Sumrall is more than capable of giving them all a run for the money this season. However, his tournament results have been up and down at both the St. Johns River and Lake Okeechobee, the first two tournaments of 2025. Historically, he said, early in the season those waterbodies have “kicked my butt”.
“I’ll try to get revenge on them this year. Okeechobee’s got a lot of big ones,” he said.
The regular season resumes in April after the Classic with two tournaments in the Carolinas – April 10-13 at Pasquotank River/Albermarle Sound in North Carolina and April 24-27 at Lake Hartwell.
Two other tournaments are bunched together in May in Texas, starting May 8-11 at Lake Fork and May 15-18 with a return to the Sabine River.
The June tournament brings the field to Oklahoma for four days June 12-15 at Lake Tenkiller near Cookson.

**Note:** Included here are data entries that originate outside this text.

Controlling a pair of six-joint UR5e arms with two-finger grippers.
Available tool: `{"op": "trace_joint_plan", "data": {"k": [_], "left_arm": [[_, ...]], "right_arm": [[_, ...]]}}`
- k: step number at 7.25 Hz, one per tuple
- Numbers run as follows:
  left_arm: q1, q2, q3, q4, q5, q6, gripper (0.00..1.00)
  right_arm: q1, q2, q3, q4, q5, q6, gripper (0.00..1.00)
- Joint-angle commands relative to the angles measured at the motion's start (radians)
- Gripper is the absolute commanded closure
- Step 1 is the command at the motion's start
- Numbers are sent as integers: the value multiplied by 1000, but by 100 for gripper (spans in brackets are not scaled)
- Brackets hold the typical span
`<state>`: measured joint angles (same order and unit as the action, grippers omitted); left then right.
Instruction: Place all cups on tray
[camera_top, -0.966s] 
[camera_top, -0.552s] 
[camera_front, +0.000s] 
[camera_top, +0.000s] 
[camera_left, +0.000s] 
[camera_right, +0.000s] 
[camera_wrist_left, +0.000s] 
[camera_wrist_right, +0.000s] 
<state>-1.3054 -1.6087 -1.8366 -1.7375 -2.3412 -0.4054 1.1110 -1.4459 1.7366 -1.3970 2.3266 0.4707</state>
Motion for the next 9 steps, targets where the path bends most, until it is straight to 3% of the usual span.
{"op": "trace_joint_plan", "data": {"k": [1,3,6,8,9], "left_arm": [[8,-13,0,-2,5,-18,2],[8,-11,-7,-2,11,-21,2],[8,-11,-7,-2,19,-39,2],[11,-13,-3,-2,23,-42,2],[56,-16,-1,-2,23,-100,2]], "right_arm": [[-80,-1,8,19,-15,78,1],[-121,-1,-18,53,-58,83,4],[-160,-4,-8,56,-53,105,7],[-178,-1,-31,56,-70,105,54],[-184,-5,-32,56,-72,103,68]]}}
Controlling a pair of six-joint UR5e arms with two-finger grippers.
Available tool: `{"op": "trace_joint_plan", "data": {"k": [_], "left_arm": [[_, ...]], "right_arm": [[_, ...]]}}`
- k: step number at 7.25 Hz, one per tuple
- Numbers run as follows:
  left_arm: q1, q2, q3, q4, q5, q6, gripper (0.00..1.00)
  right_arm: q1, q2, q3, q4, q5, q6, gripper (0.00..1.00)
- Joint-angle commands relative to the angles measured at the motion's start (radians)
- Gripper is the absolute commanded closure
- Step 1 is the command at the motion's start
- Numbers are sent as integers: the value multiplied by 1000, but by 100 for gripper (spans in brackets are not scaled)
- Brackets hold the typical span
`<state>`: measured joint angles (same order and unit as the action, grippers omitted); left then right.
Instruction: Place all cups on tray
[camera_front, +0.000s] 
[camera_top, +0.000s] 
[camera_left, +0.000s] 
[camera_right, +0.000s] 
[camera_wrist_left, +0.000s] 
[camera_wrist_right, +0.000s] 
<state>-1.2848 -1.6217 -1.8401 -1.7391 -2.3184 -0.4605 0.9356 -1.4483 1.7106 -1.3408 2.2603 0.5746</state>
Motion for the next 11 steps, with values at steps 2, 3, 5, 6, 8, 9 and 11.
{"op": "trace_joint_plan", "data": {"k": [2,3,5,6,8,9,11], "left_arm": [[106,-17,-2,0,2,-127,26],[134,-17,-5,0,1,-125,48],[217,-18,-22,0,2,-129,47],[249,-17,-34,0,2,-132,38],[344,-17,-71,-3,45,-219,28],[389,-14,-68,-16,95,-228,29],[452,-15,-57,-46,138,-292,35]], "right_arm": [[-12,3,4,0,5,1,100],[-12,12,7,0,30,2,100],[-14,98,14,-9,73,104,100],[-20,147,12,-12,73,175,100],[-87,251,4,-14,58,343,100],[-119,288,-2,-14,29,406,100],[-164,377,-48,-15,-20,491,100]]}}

Sumrall and the Elites have a break in July before driving their tow vehicles and boats north to Michigan for the Bassmaster Elite at Lake St. Clair starting Aug. 7, then to Wisconsin for the Bassmaster Elite at Mississippi River near La Crosse, Wis. starting Aug. 21. Those are the last two stops of the regular season.
Sumrall has fished all the venues except the Pasquotank River/Albermarle Sound. The punchin’ and flippin’ master said when he goes there he’ll “just have to learn by the seat of my pants. Typically, that’s what I do better in, when I go by the seat of my pants.”
St. Johns River, he said, probably will be the tougher of the two Florida tournaments for him. He finished 26th there last year with 42 pounds, 11 ounces.
His best finish at St. Johns River was 15th in 2022, a year after his 83rd-place showing there.
In his only appearance at Lake Okeechobee, he was 98th in 2023.
As for Lake Hartwell, where he won the 2017 B.A.S.S. Nation Champion to punch his ticket to the Elites, Sumrall said, “It’s full of fish. It’s just trying to figure out the bigger fish, for sure.”